A June 2022 study by Northeastern University concluded that there is a “low level of awareness of substitutes for sand in the construction industry in the United States and Canada.” These substitutes include various kinds of ground construction debris, including slag, a waste product of refining and smelting ore to get copper and other metals. In Zurich, Switzerland, all public buildings must be constructed with recycled concrete. In recent years, many countries have turned to mass timber as an alternative to traditional steel and concrete construction, but the material is just starting to take off in parts of the U.S.
Turner & Townsend’s Robbins hopes the Inflation Reduction Act may incentivize developers to seek out concrete alternatives to qualify for carbon credits.
“Concrete is by no means the most expensive material,” Robbins said. “If you look at it from a pure financial sense, from the perspective of a developer, you may think concrete is not first on their agenda.”
He said that the private sector has taken steps to build more sustainably. JPMorgan Chase’s new 2.5 million-square-foot Midtown Manhattan headquarters at 270 Park Avenue will be all-electric. Some 97 percent of the construction materials from the building demolished to make way for the new headquarters were recycled, though it could perhaps be argued that the more sustainable option would have been to simply keep the existing 60-year-old building on the site.
Eamonn Connolly, director of engineering at McHugh Engineering Group, which is working on what may be Chicago’s first building constructed using low-carbon concrete, said it is also up to local governments to ensure their building codes allow for environmentally friendly innovations in construction.

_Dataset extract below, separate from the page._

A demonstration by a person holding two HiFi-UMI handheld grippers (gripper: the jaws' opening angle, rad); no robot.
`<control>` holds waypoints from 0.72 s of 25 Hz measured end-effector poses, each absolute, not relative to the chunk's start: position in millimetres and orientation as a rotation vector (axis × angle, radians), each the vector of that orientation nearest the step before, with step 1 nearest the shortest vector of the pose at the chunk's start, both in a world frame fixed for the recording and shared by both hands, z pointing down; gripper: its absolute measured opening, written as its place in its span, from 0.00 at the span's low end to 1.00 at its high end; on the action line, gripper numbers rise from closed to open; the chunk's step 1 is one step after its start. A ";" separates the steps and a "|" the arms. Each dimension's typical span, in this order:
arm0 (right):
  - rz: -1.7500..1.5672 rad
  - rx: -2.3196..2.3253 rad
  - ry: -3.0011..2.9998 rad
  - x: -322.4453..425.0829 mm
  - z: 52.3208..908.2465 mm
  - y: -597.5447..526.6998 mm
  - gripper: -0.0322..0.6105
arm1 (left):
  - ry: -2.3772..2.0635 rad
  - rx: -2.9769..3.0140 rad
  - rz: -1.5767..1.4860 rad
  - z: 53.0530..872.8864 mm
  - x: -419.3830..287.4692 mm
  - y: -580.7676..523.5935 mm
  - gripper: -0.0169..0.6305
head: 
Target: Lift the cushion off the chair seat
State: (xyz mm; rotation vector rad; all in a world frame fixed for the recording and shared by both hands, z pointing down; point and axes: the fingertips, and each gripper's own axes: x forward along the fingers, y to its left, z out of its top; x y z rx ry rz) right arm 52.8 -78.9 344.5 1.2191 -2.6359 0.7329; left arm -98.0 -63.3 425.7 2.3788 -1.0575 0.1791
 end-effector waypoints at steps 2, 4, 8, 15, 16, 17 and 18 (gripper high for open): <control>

“Engineers and builders are bound by very strict rules and regulations,” Connolly said. “Until that code gets updated, a lot of technologies and methods are banned.”
Mette Bendixen, a geography professor at McGill University, noted that sand is so cheap, builders often find it economical to just buy new material. It will take action from local governments for the widespread recycling of construction materials or alternatives to sand and concrete to gain traction.
“That requires political will,” Bendixen said. “We don’t have that one quick fix, that one solution that solves everything.”